ABSTRAKZaitun merupakan buah yang sering disebutkan dalam Al-Qur’an dan hadits. Di dalam Al-Qur’an ia  disebutkan sebanyak  7 kali dalam ayat yang berbeda. Disebutkan sebanyak 5 kali dengan kata Zaitun, satu kali dengan kata Shajarah Mubârokah dan satu kali dengan kata Shajaratan Takhruju Min ṭurisaynai yang menunjukkan makna Zaitun. Zaitun adalah buah sangat istimewa bagi kaum muslimin, ia mengandung berbagai macam komponen yang berkhasiat bagi kesehatan, terutama minyaknya. Apa yang terkandung dalam minyak Zaitun tidak didapati dalam  jenis minyak lain. Dari uraian di atas, maka penulis ingin mengupas lebih jauh mengenai zaitun dan keistimewaan-keistimewaannya dalam Al-Qur’an prespektif  Fakhr Al-Dîn Al-Râzî. Peneliti memilih tokoh ini karena Fakhr Al-Dîn Al-Râzî adalah dikenal sebagai mufassir yang terkenal dengan penafsirannya di bidang tafsir saintifik, maka fokus penelitian ini adalah bagaimana Zaitun dalam Al-Qur’an prespektif Fakhr Al-Dîn Al-Râzî, dan bagaimana keistimewaan Zaitun menurut Al-Qur’an dan sains prespektif Fakhr Al-Dîn Al-Râzî. Penelitian yang peneliti lakukan ini merupakan penelitian kualitatif pustaka. Dalam analisis ini peneliti menggunakan metode analisis deskriptif, yaitu teknik analisa data yang dilakukan dalam rangka mencapai pemahaman terhadap sebuah fokus kajian yang kompleks, dengan cara memisahkan tiap-tiap bagian dari keseluruhan fokus yang dikaji. Adapun hasil dari penelitian ini, bahwa Zaitun dalam Al-Qur’an menurut Al-Râzî adalah zaitun yang pohonnya tumbuh di Thursinai, dan dijuluki sebagai pohon yang diberkati karena pohonnya berumur Panjang dan tidak tumbuh di timur ataupuna barat.
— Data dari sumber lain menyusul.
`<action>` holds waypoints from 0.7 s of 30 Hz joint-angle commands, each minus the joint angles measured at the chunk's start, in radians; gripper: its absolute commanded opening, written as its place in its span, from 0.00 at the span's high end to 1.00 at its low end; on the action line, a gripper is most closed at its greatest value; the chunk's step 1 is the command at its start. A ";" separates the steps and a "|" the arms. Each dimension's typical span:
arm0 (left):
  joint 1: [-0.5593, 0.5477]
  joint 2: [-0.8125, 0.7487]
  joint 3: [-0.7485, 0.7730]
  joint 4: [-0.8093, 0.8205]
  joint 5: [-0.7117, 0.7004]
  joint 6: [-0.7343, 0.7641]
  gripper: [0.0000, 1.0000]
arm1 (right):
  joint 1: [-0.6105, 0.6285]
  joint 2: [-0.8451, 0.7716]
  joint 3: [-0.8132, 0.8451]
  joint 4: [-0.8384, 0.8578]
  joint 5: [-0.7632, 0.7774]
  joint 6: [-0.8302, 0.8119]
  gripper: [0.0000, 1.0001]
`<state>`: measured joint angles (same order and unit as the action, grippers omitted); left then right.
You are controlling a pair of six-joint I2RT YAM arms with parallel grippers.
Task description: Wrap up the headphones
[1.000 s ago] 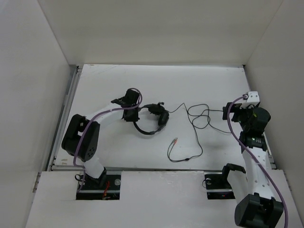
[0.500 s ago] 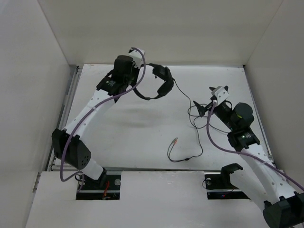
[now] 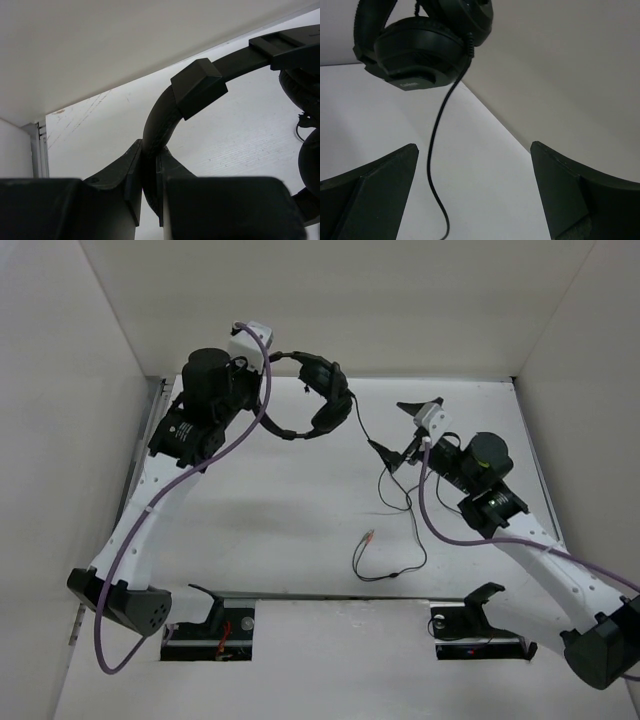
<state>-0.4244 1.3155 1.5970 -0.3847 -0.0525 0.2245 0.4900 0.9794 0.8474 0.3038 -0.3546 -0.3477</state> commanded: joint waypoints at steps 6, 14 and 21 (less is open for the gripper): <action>0.031 -0.039 0.078 0.026 0.049 -0.039 1.00 | 0.143 0.105 0.134 0.043 -0.024 0.027 0.00; 0.052 -0.021 0.217 -0.009 0.095 -0.077 1.00 | 0.209 0.179 0.065 0.080 -0.020 -0.037 0.00; 0.095 -0.044 0.282 -0.031 0.190 -0.145 1.00 | 0.227 0.219 0.002 0.138 0.016 0.005 0.02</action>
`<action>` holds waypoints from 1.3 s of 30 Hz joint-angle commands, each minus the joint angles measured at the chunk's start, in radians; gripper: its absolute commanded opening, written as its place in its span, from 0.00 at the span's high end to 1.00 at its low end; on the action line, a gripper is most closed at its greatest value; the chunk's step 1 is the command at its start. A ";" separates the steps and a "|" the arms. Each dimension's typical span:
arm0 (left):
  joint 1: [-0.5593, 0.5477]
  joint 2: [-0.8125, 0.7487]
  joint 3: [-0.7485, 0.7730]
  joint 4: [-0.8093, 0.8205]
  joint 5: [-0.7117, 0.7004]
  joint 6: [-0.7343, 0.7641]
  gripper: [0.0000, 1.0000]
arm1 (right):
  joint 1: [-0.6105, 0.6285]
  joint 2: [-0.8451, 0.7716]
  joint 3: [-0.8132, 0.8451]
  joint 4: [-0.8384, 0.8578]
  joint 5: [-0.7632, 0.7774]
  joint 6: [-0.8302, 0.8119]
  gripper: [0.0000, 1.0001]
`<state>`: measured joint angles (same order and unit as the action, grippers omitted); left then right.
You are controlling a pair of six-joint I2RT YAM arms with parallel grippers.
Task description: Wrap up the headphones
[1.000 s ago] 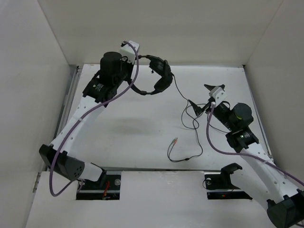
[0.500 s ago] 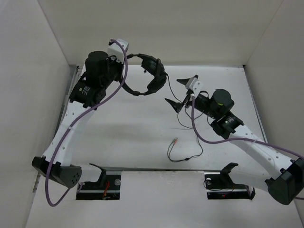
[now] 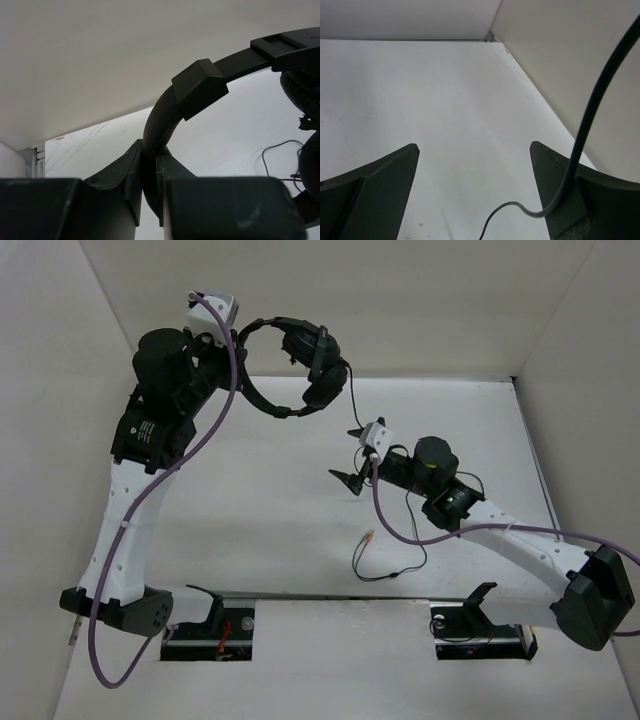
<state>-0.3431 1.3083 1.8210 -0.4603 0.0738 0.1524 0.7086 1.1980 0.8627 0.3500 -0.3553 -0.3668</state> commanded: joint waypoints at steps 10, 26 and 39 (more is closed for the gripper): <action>0.101 -0.023 0.184 0.046 0.158 -0.221 1.00 | 0.009 0.028 -0.018 0.130 -0.010 0.083 0.16; 0.241 -0.017 0.294 0.074 0.238 -0.389 1.00 | 0.010 -0.014 -0.142 0.152 -0.157 0.124 0.50; 0.309 -0.004 0.333 0.098 0.274 -0.462 1.00 | 0.030 -0.044 -0.211 0.150 -0.235 0.150 0.56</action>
Pohon ini tidak memerlukan perawatan manusia sebagaimana tanaman lain. Buahnya juga mempunyai banyak manfaat. Bisa dimakan langsung ataupun di kupas, perasannya menghasilkan minyak yang baik untuk kesehatan. Minyaknya dapat dikonsumsi sebagai lauk dan dapat dijadikan obat, selain itu minyaknya dapat menjadi bahan bakar pelita. Sedangkan keistimewaan zaitun menurut Al-Râzî dan Sains adalah : 1.Allah bersumpah dengan Zaitun, 2. Allah memuji pohon Zaitun sebagai pohon yang diberkati, 3. Zaitun merupakan bagian dari nikmat yang Allah berikan,4.Zaitun merupakan makanan, lauk dan obat, 5.Pohon Zaitun adalah pohon yang berumur Panjang, 6. Minyaknya jernih, bening dan bercahaya, 7. Minyak Zaitun sangat bermanfaat untuk kesehatan dan kecantikan.